The report said Tindle was walking with his fiance, their two young children and his fiance’s sister toward the West Oakland BART station, intending to travel on BART to San Francisco, when he got into a confrontation with the other man who accused Tindle of stealing a bag containing Air Jordan shoes that he’d inadvertently left on the sidewalk.
The District Attorney said Tindle and the other man eventually separated but Tindle’s fiancee egged him on and told him to “pop” the other man and “knock him out.”
The report said the other man “grabbed” Tindle a few minutes later and the two men struggled in front of a barber shop at the corner of Seventh and Chester streets. According to the report, Tindle pulled out a semi-automatic pistol during the struggle and two shots were fired.
One shot went through a window at the barber shop, although no one there was hit, but the other shot caused a wound to the other man’s leg, according to the report.
Mateu raced across the street to the scene, where he saw Tindle holding a gun in his left hand, the report said.
Tindle and the other man ignored Mateu’s repeated commands to show their hands as they struggled over the gun and at some point Mateu could no longer see the gun, according to the report.
Mateu told investigators he feared Tindle might have the gun in his right hand and could have been pointing it at the other man.
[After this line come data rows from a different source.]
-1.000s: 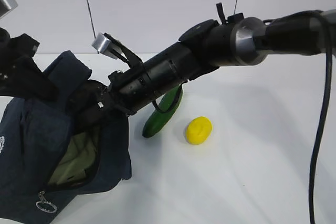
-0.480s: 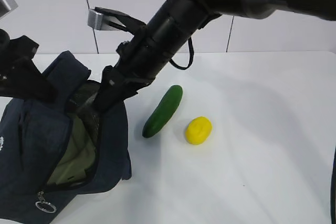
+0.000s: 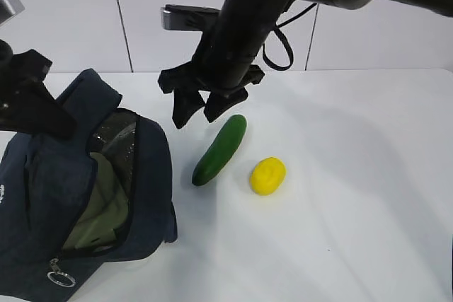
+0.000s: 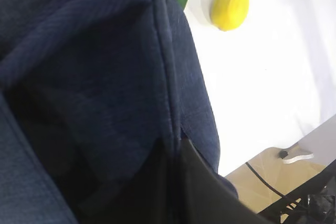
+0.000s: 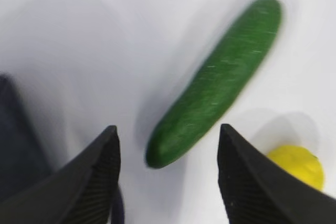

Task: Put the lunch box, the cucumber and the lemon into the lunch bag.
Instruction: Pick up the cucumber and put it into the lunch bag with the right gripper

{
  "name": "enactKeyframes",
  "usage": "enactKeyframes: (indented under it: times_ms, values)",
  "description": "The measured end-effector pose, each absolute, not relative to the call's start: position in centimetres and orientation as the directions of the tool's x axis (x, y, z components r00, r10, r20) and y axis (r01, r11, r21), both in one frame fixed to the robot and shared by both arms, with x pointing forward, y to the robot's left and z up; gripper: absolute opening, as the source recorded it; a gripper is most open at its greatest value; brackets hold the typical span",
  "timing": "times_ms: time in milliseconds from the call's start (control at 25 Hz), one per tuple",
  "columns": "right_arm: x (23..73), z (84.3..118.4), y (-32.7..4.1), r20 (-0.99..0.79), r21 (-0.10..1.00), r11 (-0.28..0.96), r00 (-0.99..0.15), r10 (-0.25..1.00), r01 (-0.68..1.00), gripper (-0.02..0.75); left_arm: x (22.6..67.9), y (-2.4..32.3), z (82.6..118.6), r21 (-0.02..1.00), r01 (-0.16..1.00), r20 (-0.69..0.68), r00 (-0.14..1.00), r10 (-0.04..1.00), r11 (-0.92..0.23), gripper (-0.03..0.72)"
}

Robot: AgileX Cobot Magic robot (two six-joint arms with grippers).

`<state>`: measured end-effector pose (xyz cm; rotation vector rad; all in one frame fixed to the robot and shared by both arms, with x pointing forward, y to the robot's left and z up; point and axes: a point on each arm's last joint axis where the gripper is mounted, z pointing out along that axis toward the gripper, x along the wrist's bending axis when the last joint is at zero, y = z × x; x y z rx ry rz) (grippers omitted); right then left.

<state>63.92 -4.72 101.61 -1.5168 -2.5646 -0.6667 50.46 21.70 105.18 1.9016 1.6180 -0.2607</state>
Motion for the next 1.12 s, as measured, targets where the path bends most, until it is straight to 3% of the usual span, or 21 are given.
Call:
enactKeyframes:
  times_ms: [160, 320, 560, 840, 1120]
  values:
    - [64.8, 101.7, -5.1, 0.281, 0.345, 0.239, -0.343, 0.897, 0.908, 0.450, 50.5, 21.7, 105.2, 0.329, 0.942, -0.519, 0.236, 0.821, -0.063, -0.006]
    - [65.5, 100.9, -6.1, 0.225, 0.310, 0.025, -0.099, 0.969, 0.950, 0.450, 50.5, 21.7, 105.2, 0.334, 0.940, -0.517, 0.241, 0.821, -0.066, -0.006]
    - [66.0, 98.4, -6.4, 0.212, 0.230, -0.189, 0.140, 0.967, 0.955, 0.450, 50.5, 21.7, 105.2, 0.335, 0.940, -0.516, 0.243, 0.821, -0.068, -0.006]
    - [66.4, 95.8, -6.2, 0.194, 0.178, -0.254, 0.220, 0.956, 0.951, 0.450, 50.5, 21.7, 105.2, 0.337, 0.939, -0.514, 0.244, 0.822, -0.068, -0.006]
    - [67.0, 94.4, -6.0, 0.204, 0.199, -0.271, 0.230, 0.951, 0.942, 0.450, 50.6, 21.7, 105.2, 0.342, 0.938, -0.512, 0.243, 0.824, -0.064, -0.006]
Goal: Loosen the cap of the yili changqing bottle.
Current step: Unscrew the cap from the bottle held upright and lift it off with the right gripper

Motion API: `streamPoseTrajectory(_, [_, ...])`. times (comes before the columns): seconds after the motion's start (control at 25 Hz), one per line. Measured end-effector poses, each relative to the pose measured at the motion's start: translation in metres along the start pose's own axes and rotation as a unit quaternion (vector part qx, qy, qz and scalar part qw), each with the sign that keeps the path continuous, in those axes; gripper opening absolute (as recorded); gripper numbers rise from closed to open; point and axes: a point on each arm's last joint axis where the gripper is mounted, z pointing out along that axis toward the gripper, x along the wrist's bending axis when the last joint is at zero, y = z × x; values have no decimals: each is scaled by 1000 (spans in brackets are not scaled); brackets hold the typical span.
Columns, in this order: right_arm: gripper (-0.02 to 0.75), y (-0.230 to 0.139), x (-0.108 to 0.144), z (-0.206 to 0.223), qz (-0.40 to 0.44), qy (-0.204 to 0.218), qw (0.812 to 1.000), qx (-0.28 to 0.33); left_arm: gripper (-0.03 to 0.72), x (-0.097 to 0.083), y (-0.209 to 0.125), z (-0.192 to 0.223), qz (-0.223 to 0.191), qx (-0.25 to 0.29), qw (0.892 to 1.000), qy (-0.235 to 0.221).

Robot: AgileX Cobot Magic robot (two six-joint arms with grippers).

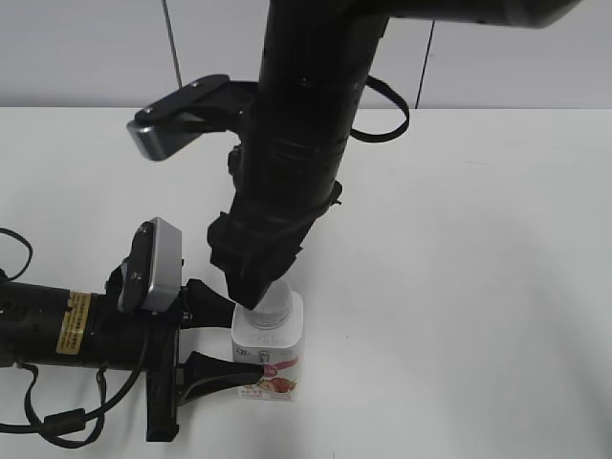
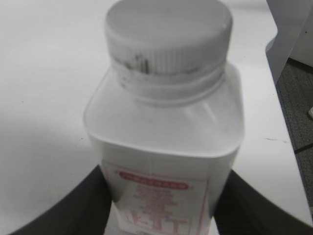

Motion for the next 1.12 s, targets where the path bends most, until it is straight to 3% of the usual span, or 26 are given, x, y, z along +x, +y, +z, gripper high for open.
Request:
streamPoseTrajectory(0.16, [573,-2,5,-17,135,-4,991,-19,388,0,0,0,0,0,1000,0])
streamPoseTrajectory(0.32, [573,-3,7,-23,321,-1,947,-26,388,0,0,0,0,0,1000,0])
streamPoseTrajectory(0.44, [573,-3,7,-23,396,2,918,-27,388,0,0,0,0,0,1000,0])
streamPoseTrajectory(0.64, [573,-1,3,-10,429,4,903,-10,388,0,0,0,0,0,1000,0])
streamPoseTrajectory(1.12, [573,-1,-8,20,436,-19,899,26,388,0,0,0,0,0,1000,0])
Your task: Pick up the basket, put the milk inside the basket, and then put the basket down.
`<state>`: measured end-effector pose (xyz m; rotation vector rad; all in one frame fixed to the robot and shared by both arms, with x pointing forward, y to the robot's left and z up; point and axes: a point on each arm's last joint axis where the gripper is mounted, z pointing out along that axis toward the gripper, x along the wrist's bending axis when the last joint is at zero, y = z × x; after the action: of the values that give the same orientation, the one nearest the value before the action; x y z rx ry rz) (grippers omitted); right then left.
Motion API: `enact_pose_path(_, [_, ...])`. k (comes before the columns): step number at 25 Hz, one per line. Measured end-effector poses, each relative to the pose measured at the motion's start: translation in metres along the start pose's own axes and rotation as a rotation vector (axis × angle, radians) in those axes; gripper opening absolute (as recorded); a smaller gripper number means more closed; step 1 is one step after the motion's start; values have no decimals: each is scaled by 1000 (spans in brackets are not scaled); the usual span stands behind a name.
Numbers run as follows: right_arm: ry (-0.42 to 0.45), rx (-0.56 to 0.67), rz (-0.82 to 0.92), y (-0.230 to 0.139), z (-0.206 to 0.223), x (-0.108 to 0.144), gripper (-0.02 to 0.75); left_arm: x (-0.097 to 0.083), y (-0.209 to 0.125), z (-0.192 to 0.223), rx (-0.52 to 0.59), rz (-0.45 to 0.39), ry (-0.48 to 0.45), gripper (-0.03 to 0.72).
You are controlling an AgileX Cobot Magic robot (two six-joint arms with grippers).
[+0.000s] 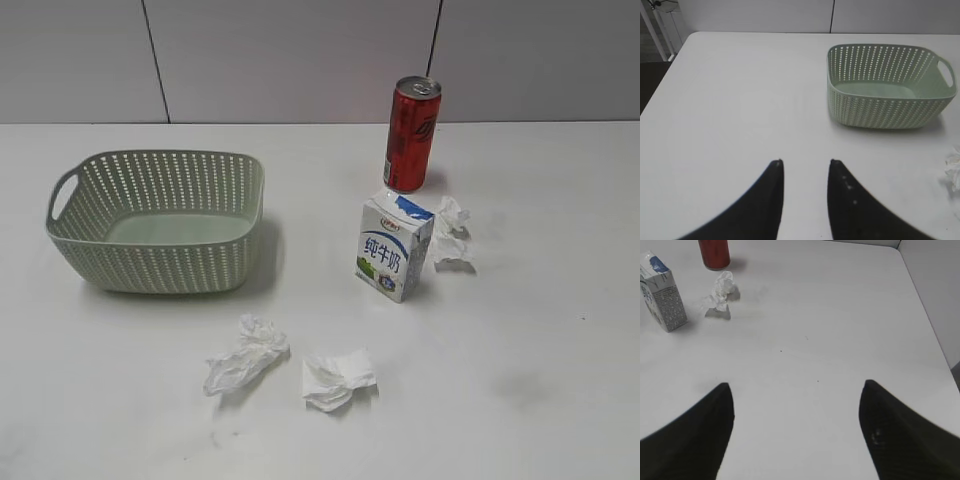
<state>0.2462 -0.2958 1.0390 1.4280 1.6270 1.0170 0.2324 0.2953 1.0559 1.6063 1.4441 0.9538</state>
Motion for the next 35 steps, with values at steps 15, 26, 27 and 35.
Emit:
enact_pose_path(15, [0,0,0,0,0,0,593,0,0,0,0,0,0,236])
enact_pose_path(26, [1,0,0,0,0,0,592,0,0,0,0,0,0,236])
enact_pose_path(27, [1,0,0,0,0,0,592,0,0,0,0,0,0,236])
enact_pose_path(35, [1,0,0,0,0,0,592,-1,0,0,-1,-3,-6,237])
He also said he feared that if Tindle stood up he could have turned to shoot the other man or turned around to shoot him, the report said.
Mateu then fired “three rapid shots into Mr. Tindle’s back,” according to the report.
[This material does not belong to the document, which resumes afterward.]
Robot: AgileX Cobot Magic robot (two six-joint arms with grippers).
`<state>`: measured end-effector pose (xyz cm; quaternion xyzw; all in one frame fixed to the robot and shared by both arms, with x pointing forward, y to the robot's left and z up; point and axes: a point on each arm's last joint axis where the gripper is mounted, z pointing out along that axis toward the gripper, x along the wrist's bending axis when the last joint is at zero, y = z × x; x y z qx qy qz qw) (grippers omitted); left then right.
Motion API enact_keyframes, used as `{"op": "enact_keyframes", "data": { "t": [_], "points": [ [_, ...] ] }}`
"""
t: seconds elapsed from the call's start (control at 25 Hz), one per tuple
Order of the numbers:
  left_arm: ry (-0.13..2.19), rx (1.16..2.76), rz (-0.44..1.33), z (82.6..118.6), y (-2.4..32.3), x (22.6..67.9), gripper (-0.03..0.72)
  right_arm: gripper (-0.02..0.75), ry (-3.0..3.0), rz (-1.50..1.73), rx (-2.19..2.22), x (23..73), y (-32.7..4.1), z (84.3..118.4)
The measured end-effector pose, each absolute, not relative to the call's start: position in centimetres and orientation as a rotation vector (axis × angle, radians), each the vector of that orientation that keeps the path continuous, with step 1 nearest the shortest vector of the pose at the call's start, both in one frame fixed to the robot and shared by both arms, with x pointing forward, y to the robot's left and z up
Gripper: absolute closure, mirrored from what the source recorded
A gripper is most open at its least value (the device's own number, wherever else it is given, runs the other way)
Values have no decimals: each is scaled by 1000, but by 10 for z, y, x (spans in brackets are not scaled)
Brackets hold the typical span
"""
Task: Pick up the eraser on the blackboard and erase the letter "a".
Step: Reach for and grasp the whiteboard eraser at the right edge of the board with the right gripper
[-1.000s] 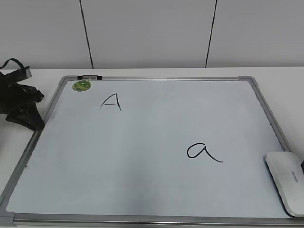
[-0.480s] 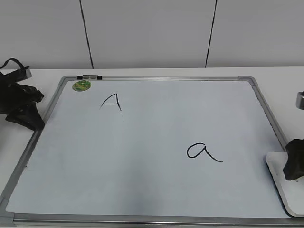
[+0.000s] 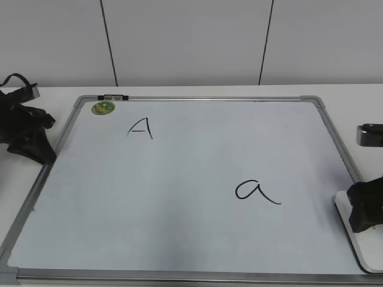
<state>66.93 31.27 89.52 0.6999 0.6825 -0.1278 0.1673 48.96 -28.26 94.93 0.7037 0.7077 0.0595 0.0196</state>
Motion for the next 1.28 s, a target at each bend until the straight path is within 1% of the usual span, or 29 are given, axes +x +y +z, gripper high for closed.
{"op": "enact_keyframes", "data": {
  "t": [0.28, 0.48, 0.6, 1.28],
  "points": [
    [1944, 1990, -363, 895, 313, 669, 618, 147, 2164, 221, 2153, 494, -284, 950],
    [1944, 1990, -363, 895, 313, 669, 618, 90, 2152, 243, 2142, 496, -284, 950],
    [1944, 1990, -363, 895, 313, 669, 618, 77, 2154, 238, 2144, 496, -284, 949],
    [1944, 1989, -363, 895, 313, 669, 618, 85, 2194, 141, 2196, 500, -284, 926]
  ]
}}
Oakland civil rights attorney John Burris, who represented Tindle’s family, said in a statement:
“(The) shooting was outrageous in that Tindle was shot in cold blood with his back to the officer while attempting to surrender by raising his empty left hand.”
“Tindle could not raise his right hand because the other man was holding it down as they continued to struggle over the gun.”
Burris said he successfully argued to the jury that Mateu panicked when he couldn’t see Tindle’s right hand and later admitted that he did see Tindle and the other man struggling when he shot Tingle in the back.
Burris said he’s also critical of Mateu for not giving a warning before firing his weapon, which he said is contrary to BART policy that requires giving a warning when feasible.
Burris said Mateu had ample time to give a warning to both men once he saw the weapon.
BART spokesman James Allison said:
“We respect the process. We are currently reviewing our options.”